WHAT IS NEEDED. Retype the records below word for word and omit any image.

Data excerpts.
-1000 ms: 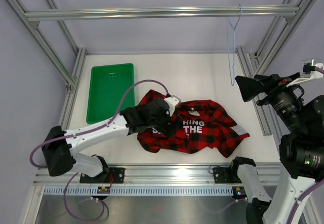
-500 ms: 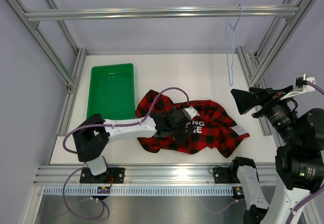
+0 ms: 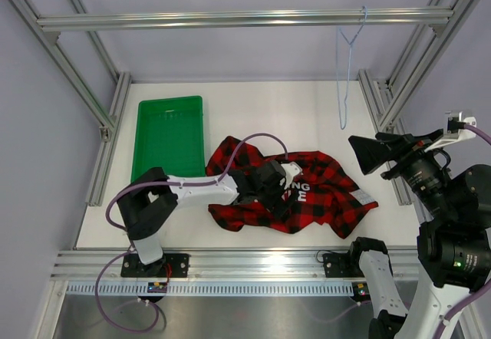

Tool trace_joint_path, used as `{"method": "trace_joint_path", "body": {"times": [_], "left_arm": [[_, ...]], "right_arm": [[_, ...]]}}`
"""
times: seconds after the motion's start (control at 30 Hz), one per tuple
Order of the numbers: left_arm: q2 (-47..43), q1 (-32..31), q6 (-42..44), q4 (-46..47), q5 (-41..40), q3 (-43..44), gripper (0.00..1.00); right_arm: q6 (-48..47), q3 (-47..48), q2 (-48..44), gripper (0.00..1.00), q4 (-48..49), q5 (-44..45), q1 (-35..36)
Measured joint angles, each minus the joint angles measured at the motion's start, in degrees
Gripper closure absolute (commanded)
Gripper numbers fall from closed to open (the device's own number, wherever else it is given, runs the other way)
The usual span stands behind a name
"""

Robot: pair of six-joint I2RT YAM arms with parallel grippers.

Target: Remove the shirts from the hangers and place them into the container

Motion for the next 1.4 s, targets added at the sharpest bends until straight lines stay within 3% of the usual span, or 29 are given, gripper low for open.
{"method": "trace_joint_path", "body": {"times": [0.17, 0.3, 0.33, 0.37, 0.5, 0.63, 0.83, 0.97, 1.03, 1.17, 1.4], "left_arm": [[0.2, 2.8, -2.1, 1.6, 6.2, -0.3, 0.16], [1.4, 4.1, -4.0, 1.6, 8.0, -0.1, 0.46], [1.9, 4.4, -4.5, 1.6, 8.4, -0.1, 0.64], [2.4, 4.7, -5.3, 1.6, 8.8, -0.1, 0.74], [4.2, 5.9, -7.1, 2.4, 10.6, -0.2, 0.80], [5.1, 6.9, -8.3, 4.8, 11.0, -0.8, 1.00], [1.2, 6.6, -8.0, 5.8, 4.4, -4.3, 1.00], [-7.9, 6.6, -6.3, -2.6, -3.7, -5.1, 1.00], [-17.0, 6.6, -5.1, -8.6, -7.0, -1.9, 1.00], [-27.0, 6.6, -1.5, -19.6, -13.1, 16.7, 1.00], [-32.5, 6.6, 6.0, -28.2, -21.9, 48.5, 1.00]], "right_arm": [[0.0, 0.0, -0.5, 0.08, 0.0, 0.0, 0.0], [0.0, 0.0, -1.1, 0.08, 0.0, 0.0, 0.0], [0.0, 0.0, -1.2, 0.08, 0.0, 0.1, 0.0], [0.0, 0.0, -1.3, 0.08, 0.0, 0.1, 0.0], [0.0, 0.7, -1.7, 0.08, -0.5, 0.4, 0.0], [0.2, 3.0, -1.9, 0.08, -1.1, 0.4, 0.0], [0.3, 5.0, -2.6, 0.08, -1.2, 0.4, 0.1], [0.3, 5.1, -3.2, 0.08, -1.4, 0.5, 0.1], [0.3, 5.1, -3.5, 0.08, -1.4, 0.5, 0.1], [0.7, 5.1, -3.7, 0.08, -1.4, 0.4, 0.1], [1.1, 5.1, -3.7, 0.08, -1.3, 0.4, 0.1]]}}
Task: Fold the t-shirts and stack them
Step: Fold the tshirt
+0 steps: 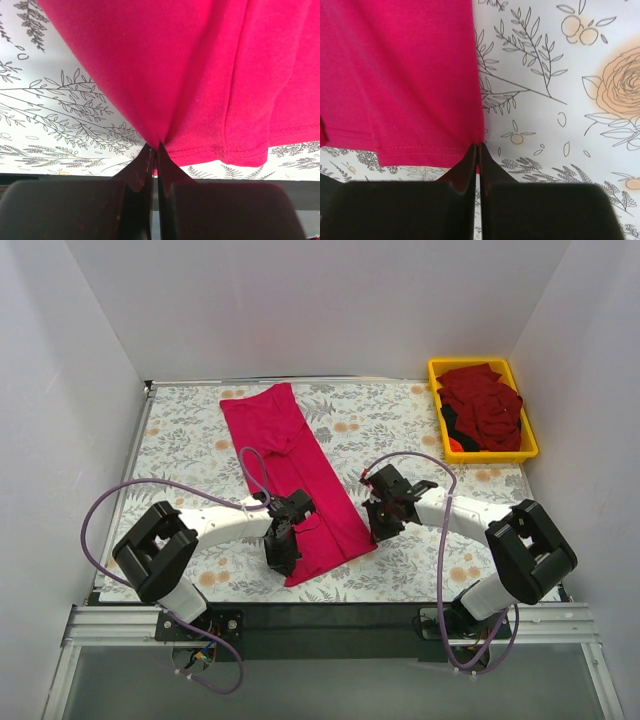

EXERCISE SOLUTION.
-1000 ms: 
-500 ms: 
+0 ms: 

Tool trace_joint_path, used as `{"method": "trace_joint_path", "body": {"times": [_], "left_arm": [[_, ...]], "right_arm": [[_, ...]]}}`
"""
times: seconds after the motion's start (control at 30 Hz), one per tuple
Order of the numbers: left_arm: q2 (-47..43), q1 (-32..31), q6 (-42..44), q4 (-46..47), q5 (-41..40), q3 (-43..44), gripper (0.00..1.00); right_arm: q6 (-48..47), q3 (-47..48), q2 (-48..44), gripper (0.00..1.00), q4 (-48..49), q5 (-44..45), q1 (-35..36)
Measured joint angles, each minus the joint angles measured at the motion's start, in degrees
Gripper closure absolute (commanded)
Gripper numbers fall from closed to open (the device's own number, wherever else it is given, runs the other way)
The usual span stands behind a name
"""

Robot: pair of six-joint I2RT YAM arms with parallel grippers.

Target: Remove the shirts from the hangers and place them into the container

Motion for the next 1.4 s, targets added at the sharpest bends until straight lines stay within 3% of the usual span, or 29 are given, gripper low for open.
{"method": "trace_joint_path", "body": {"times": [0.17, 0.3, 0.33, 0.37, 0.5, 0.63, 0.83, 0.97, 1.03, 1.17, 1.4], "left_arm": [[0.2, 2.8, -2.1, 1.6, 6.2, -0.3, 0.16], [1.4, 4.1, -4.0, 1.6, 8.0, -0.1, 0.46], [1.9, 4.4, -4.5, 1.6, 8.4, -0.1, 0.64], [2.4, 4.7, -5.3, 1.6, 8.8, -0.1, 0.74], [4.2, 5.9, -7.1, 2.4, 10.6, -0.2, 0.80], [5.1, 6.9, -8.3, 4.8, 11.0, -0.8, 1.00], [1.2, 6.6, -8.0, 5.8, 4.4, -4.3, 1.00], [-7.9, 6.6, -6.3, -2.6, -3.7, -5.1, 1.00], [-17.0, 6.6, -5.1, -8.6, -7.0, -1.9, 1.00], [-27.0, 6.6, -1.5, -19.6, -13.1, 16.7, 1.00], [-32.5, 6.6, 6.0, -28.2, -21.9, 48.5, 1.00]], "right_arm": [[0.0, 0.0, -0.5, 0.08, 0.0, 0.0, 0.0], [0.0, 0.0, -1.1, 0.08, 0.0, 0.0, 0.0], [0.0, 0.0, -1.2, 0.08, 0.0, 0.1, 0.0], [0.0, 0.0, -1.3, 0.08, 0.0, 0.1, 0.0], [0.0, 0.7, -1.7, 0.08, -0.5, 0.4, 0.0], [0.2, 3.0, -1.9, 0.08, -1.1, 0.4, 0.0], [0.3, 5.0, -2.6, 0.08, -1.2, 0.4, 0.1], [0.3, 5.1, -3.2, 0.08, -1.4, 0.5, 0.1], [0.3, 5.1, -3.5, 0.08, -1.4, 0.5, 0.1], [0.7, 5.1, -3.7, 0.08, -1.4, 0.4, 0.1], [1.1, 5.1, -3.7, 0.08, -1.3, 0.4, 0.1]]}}
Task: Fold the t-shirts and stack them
Step: Fold the tshirt
+0 steps: 

What the exercise required is now done.